Migrating your Startup from Firebase to AWS
Guest post by J. Michael Bako, Sr. Solutions Architect, Startups, AWS
Getting a startup off the ground is all about rapid iteration and getting to market as fast as possible. The decision on where to build your product is often made quickly without lengthy evaluation or long-term strategic consideration, based on factors like credit offerings, investor partnerships, and founder familiarity so you can start building without delay.
As such, we occasionally run into startups that built their initial MVP on Firebase, but desire to switch to AWS to achieve operations at scale with better data quality and reliability guarantees, and at lower cost. With Firebase consisting of proprietary services, APIs, and an SDK, a migration to AWS requires application refactoring – introducing a new architecture using AWS services, and rewriting parts of the codebase to use them accordingly.
To minimize the disruption of this refactoring, this guide will help you identify what AWS services are best suited for your startup’s new architecture along with some implementation strategies to ease and accelerate the cutover.
Translating Firebase Capabilities to AWS
Firebase consists of a collection of products and integrations that provide capabilities to your application. At its core, it enables a 2-tier web architecture: a client-side web or mobile front-end syncs data directly to the Cloud Firestore or Realtime database. Additional products then enable supporting capabilities, such as user authentication, push notifications, and crash analytics.

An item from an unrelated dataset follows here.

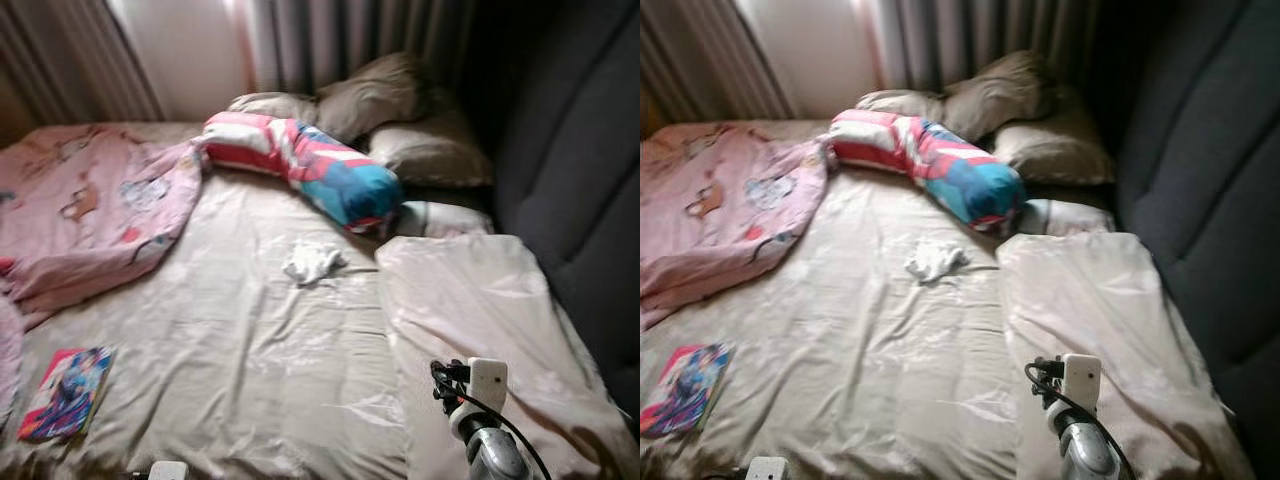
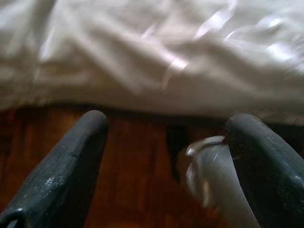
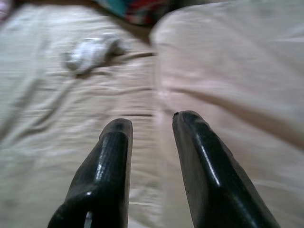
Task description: Clean up the room
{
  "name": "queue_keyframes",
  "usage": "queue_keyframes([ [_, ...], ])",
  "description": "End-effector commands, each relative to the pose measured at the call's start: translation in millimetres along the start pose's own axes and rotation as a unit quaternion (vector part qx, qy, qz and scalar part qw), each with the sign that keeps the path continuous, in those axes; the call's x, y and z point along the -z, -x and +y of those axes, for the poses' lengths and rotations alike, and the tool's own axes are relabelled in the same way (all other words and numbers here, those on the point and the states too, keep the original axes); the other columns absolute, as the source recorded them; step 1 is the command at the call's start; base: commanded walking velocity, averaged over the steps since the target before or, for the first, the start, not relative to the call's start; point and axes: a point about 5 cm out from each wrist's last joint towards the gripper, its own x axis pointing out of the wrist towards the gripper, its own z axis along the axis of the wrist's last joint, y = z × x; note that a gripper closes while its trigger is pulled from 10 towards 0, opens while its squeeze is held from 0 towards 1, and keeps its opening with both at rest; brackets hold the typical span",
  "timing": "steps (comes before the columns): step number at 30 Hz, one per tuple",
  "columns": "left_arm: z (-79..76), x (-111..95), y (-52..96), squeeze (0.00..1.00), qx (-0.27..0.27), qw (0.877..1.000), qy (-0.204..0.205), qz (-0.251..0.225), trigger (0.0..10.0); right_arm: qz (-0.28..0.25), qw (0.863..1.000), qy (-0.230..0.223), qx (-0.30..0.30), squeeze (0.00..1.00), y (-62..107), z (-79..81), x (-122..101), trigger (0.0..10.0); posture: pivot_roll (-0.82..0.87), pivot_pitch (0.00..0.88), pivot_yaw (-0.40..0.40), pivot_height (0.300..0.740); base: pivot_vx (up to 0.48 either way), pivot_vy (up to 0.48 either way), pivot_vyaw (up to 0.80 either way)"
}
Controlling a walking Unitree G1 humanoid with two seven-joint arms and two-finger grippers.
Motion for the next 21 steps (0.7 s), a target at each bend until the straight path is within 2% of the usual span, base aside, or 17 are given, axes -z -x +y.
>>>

AWS Amplify and the AWS CDK
The fastest way to build and deploy a similar set of capabilities on AWS is to leverage AWS Amplify and the AWS Cloud Development Kit (AWS CDK). Unlike Firebase, where the products and integrations are part of a singular platform, Amplify and the AWS CDK provide an abstraction layer for many different AWS services, each with their own dedicated roadmap, support, and engineering teams. Amplify provides a development framework, SDK, code generation, and a DevOps pipeline that makes it easy to define back-end AWS services and integrate them with your front-end web or mobile client. The AWS CDK is for authoring Infrastructure as Code (IaC) templates beyond those generated through Amplify, with many pre-built constructs for common architectures you can reuse to minimize the coding effort. Thus, together you can quickly build a holistic architecture that follows best practices, minimizes operational overhead, and maximizes the ability of your application to scale in a cost efficient way.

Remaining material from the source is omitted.